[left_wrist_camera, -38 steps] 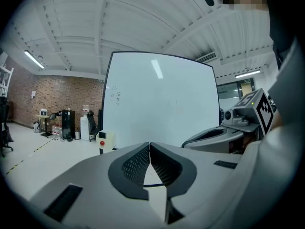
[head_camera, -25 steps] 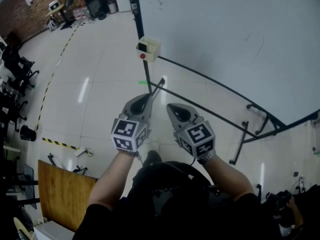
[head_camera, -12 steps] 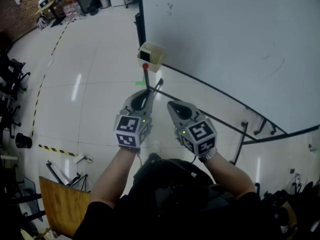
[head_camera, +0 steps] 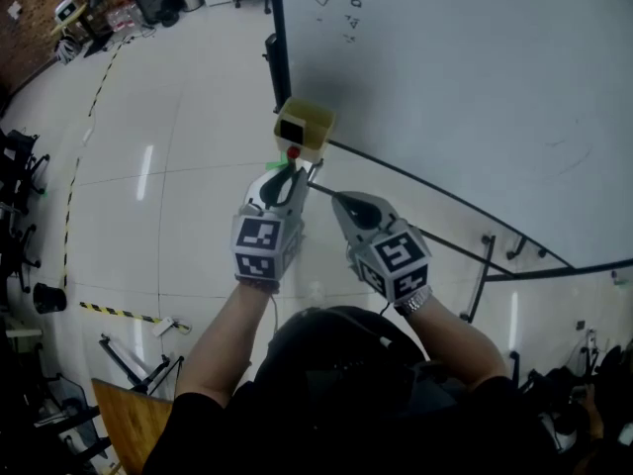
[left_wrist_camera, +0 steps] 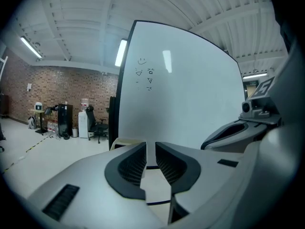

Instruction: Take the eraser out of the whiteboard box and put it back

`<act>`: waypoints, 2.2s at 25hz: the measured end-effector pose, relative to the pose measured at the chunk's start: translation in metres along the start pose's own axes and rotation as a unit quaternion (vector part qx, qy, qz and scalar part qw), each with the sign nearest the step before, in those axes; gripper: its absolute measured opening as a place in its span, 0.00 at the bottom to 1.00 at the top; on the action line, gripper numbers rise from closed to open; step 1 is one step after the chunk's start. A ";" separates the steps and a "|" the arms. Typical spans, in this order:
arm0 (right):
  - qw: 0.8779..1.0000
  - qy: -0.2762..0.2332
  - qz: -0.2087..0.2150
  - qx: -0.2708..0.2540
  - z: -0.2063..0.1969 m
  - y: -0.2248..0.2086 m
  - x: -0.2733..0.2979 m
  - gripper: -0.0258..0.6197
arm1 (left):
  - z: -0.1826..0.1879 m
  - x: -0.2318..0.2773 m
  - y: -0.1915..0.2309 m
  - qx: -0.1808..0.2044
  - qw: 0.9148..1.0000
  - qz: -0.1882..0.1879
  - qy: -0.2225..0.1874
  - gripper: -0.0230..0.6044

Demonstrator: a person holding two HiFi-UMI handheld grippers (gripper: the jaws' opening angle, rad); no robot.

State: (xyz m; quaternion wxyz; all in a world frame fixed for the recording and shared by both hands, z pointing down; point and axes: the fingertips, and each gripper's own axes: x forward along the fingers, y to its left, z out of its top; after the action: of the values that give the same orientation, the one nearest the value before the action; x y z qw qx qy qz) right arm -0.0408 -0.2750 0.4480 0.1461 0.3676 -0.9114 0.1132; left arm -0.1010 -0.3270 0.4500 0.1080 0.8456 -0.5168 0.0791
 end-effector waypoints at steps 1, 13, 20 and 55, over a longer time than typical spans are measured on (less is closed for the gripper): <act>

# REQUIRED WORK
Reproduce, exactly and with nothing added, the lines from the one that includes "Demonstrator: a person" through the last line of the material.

# YOUR RESPONSE
Demonstrator: a person holding two HiFi-UMI handheld grippers (gripper: the jaws' opening angle, rad); no robot.

State: (xyz m; quaternion wxyz; all in a world frame fixed for the recording and shared by both hands, z pointing down; point and axes: the fingertips, and each gripper's own axes: x forward along the fingers, y to its left, z out of its top; after the action: of the values that give the same orientation, the one nearest the value before the action; x y z qw qx qy qz) right arm -0.0408 -0.2750 0.4480 0.1461 0.3676 -0.9114 0.1132; left arm -0.1010 -0.3270 0.4500 0.1080 0.8456 -0.5168 0.0791
 end-effector waypoints at steps 1, 13, 20 and 55, over a longer time than typical spans are measured on (less is closed for the gripper): <act>

The work on the exercise is done.